La séquence Eviter Réduire Compenser (ERC) est un outil qui permet de réglementer en partie le développement des ENR. Le problème, c’est qu’il peut exister des dérogations. Ainsi, « La production d’électricité éolienne est une raison impérative d’intérêt public majeur. La dérogation de destruction d’espèce naturelle protégée est sollicitée pour un projet entrant dans le cadre du champ d’application de l’autorisation environnementale, cette dernière tient lieu de la dérogation faune-flore. » Décision du préfet avec possibilité de recours au tribunal administratif.

 

Or comme on l’a vu, nulle énergie renouvelable n’est exempte d’impact. Il est extrêmement important que nos gouvernants fassent le lien entre changement climatique et biodiversité. La question de la biodiversité est encore mal comprise. Quand on dit qu’on est à 4 milliards d’années de coévolution au niveau de la planète Terre, personne ne l’entend. Et pourtant, le sol sur lequel nous vivons, est le résultat du fonctionnement des écosystèmes. C’est d’une grande complexité et les solutions simples ne sont en général pas adaptées aux enjeux environnementaux.

 

Y a-t-il des travaux issus de la recherche que vous considérez comme intéressants et qui pourraient permettre une meilleure intégration de tous les problèmes environnementaux ?

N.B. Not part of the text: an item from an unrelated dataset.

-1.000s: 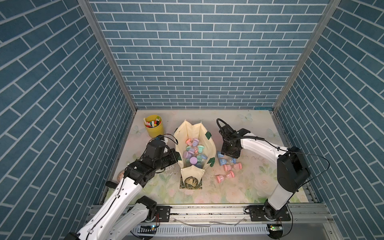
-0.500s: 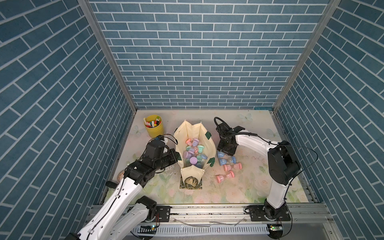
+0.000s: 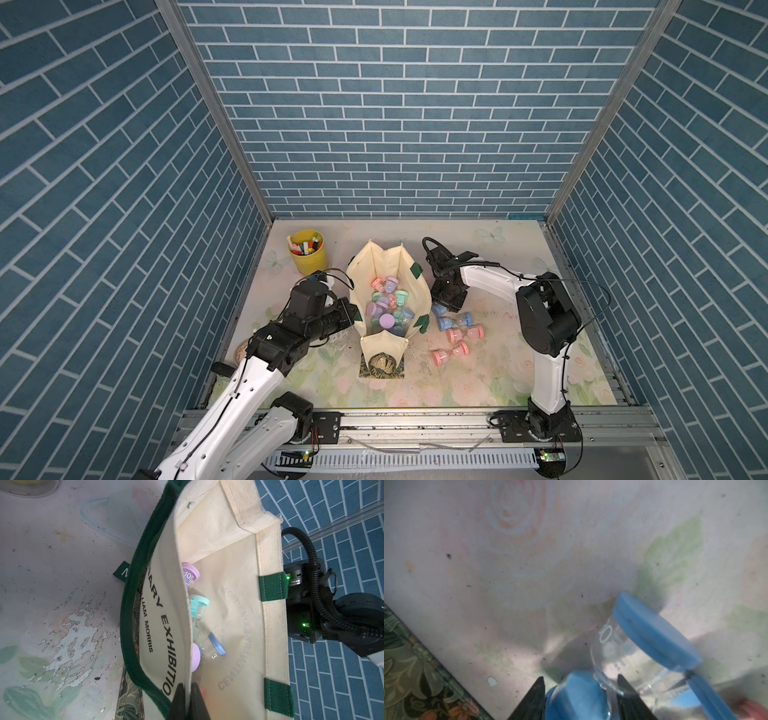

La gestion des communs proposée par la Nobel d’économie Elinor Ostrom est une notion très intéressante. L’économiste américaine s’est intéressée à l’élaboration de méthodes pour gérer au mieux des ressources, par nature, rares et altérables. Ostrom s’est attachée à développer des modèles capables de préserver ces communs reçus en partage. Cela fonctionne à condition de reconnaitre à l’environnement une valeur sur le long terme. En pêcherie, par exemple, si vous vendez le poisson et retournez pêcher davantage, tant que vous pouvez vendre, cela conduira probablement à une surpêche. Mais si l’on établit une règle commune pour ne pas pêcher une partie de l’année, les pêcheurs gagneront plus d’argent sur vingt ans, car la filière restera productive. Sur la question des énergies renouvelables, et plus globalement sur la question environnementale, il est extrêmement important d’informer les habitants des territoires afin de leur permettre de décider en toute connaissance de cause. Les résultats vont souvent au de-là que ce qu’on pourrait espérer, il est à citer la convention citoyenne sur le climat qui a fixé des objectifs extrêmement ambitieux.